Two-dimensional gel electrophoresis
Two-dimensional gel electrophoresis (pronunciation: two-di-men-shuh-nl jel ih-lek-troh-fer-uh-sis) is a technique in biochemistry for separating proteins based on two distinct properties: their isoelectric point and their molecular weight. The method was first introduced by O'Farrell, P.H. in 1975.
Etymology
The term "Two-dimensional gel electrophoresis" is derived from the process itself. "Two-dimensional" refers to the two distinct properties (isoelectric point and molecular weight) used for protein separation. "Gel" refers to the medium (usually polyacrylamide or agarose) used for the electrophoresis. "Electrophoresis" is a term derived from the Greek words "electron" (amber), referring to electricity, and "phoresis" (to carry), referring to the movement of particles under the influence of an electric field.
Procedure
The procedure of two-dimensional gel electrophoresis involves two steps. The first dimension is isoelectric focusing (IEF), where proteins are separated based on their isoelectric point (pI).

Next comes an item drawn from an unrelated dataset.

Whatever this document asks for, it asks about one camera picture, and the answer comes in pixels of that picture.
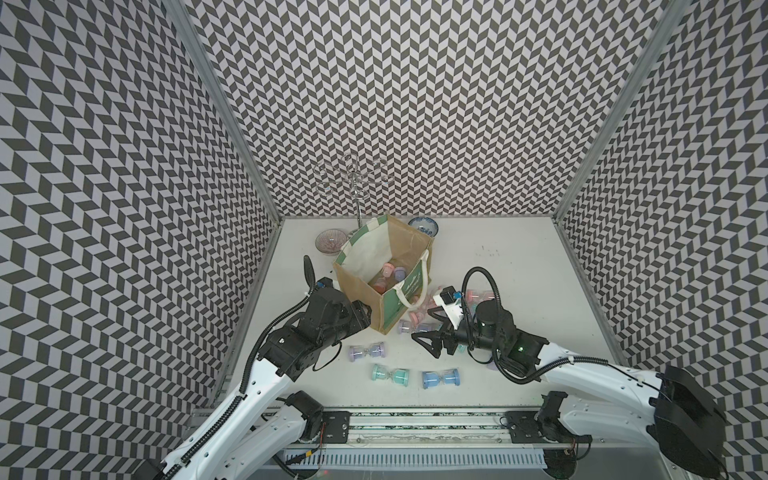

The second dimension is SDS-PAGE, where proteins are further separated based on their molecular weight.
Related Terms
- Isoelectric focusing (IEF): A technique used to separate proteins based on their isoelectric point.
- SDS-PAGE: A method used to separate proteins based on their molecular weight.
- Proteomics: The large-scale study of proteins, particularly their structures and functions.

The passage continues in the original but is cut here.